== WORK ORDER ==
Copy the data that follows exactly, and include none of its images.

>>>>>

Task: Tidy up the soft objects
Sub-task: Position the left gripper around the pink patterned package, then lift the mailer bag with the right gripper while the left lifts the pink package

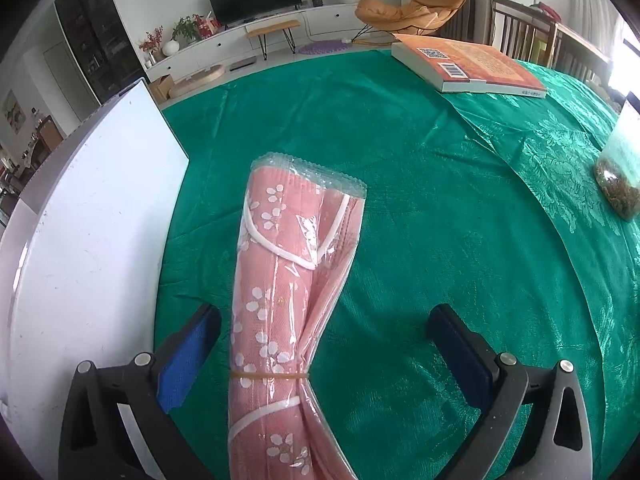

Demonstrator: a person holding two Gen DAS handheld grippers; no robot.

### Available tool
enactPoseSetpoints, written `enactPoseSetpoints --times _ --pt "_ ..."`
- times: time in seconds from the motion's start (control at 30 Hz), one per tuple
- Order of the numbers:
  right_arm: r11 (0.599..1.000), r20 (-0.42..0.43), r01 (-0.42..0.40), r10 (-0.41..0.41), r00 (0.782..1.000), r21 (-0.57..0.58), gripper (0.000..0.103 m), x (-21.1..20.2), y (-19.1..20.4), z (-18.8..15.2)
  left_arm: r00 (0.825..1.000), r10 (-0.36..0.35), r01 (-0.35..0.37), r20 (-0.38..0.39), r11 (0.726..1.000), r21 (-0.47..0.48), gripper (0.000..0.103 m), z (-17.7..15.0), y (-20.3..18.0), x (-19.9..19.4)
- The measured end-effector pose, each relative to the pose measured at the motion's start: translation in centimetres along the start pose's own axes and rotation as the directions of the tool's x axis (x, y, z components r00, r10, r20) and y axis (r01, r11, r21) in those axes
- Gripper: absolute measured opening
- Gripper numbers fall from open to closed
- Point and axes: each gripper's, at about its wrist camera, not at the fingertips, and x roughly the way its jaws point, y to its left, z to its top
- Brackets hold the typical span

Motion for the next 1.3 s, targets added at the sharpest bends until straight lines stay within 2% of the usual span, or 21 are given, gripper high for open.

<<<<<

== REPLY ==
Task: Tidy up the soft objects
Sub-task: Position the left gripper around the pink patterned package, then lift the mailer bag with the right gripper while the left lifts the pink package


Demonstrator: a person holding two Gen DAS handheld grippers; no robot.

### Available tool
enactPoseSetpoints, written `enactPoseSetpoints --times _ --pt "_ ..."`
- times: time in seconds from the motion's start (control at 30 Hz), one per tuple
- Order of the numbers:
  right_arm: r11 (0.599..1.000), r20 (-0.42..0.43), r01 (-0.42..0.40), r10 (-0.41..0.41), r00 (0.782..1.000), r21 (-0.57..0.58), gripper (0.000..0.103 m), x (-21.1..20.2), y (-19.1..20.4), z (-18.8..15.2)
  left_arm: r00 (0.825..1.000), r10 (-0.36..0.35), r01 (-0.35..0.37), r20 (-0.38..0.39), r11 (0.726..1.000), r21 (-0.47..0.48), gripper (0.000..0.103 m), z (-17.7..15.0), y (-20.3..18.0), x (-19.9..19.4)
- The measured end-effector pose, each relative to the pose measured at the motion's start: translation in centimetres along the start pose's own axes and rotation as the directions of the tool's x axis (x, y, z components r00, r10, r20) and y axis (r01, r11, r21) in those axes
- Gripper: absolute measured opening
- Gripper numbers fall from open to closed
- Point and axes: each gripper's, at about its wrist camera, not at the fingertips, and x roughly the way its jaws point, y to its left, z to its top
- Brackets hold the typical span

Motion for the next 1.3 s, targets added at the sharpest bends until straight lines stay within 2% of the usual span, or 21 are given, gripper high for open.

That completes the output for this exercise.